Later, one of my peers recounted a visit he’d made that day. When the patient said he didn’t want to talk to a Catholic priest, which my peer is, he deflected by telling the patient, “I come from Burma.” (He later came clean.) Amid much laughter, we decided that from now on, when we get into sticky situations, we’re going to say, “I come from Burma,” though I don’t know if we’ll be able to produce our peer’s extremely winning smile.
Sunday, October 02, 2016
A Visitor from Kentucky
I am thrilled to find the time to post something: pretty much a miracle, considering that this weekend I had to complete: the first verbatim of this first unit of clinical pastoral education (a word-for-word account of a visit with a patient, as best the aspiring chaplain can remember it, plus analysis and description of this and that), the design of a 20-minute interfaith service I will lead on Tuesday, and my statement of service, which is meant to explain why I want to do this work and what I believe my spiritual foundation for it is. The latter also required completing a creative project, which I finished an hour ago.
I cut out a favorite photograph of myself and stuck it to a white piece of nice paper, which in turn was joined to a piece of cardboard, for sturdiness. I put gold star stickers here and there, and drew little stars with a purple marker. I added various pieces of chaplain-related encouragement I have gotten from friends, the words winding among the stars. It looked so nice when it was done that I laminated it.
This same weekend, I had to do laundry, go to Rainbow, go see the shirt lady, and do various other chores. I also managed to have dinner with Karen V. on Friday night at Santaneca. My landline died several days ago, so I also had to call AT&T, which was a horrible experience, and I also got an email saying my email password had been stolen and to change it. After I did that, the email on my iMac no longer worked and I had to call Apple. Just as Apple answered the phone, I spilled an entire glass of water onto my desk. Ugh. Nonetheless, I got it all done, with one precious hour to spare.
CPE is going surprisingly well, one day at a time. Having done the summer unit makes a vast difference. I’m not having to figure out from the ground up what must fit into my schedule and what has to go. We are asked to do a tremendous amount, but we are treated very kindly and generously. We get comp time for any minute we spend beyond the normal work day (which is only seven and a half hours) and $16 worth of free meals in the cafeteria each time we are on call.
On my fourth day, I was meeting with my supervisor when her phone rang and I heard her say, “I’ll go right now.” Someone on campus had suffered a ghastly self-inflicted injury and chaplain support was needed. I trotted along behind Jodie hoping the body was not in situ and was glad to find it wasn’t. I could never be a paramedic. Jodie supported the witnesses by encouraging them just to pace up and down and to breathe, two simple and effective ways to metabolize shock, or emotions in general.

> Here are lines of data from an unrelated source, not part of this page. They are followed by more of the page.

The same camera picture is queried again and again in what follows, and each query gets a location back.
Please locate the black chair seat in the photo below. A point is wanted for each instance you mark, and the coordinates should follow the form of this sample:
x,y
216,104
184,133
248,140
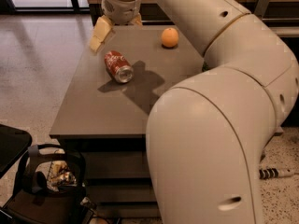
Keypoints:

In the first week or so, I found myself feeling impatient with more than one peer. Five of us are at the other main campus and nine at the one where I am assigned, and it is challenging to be crammed with so many people in one tiny student room, with everyone’s anxiety levels spiking up and down all day However, I believe that my happiness this year depends greatly on my relationships with my peers. I must ask myself how I can help them to feel safe, relaxed and cared for. This past week, we met as a whole group and each took 15 minutes to tell our life story, focusing on an important transition, a time we felt understood by someone else, and the first time we realized we were different from or the same as others. Many of the stories were tremendously touching. I felt an expansive sense of love for these people. They are so dear. I especially appreciate being in a group with several people in their 20s.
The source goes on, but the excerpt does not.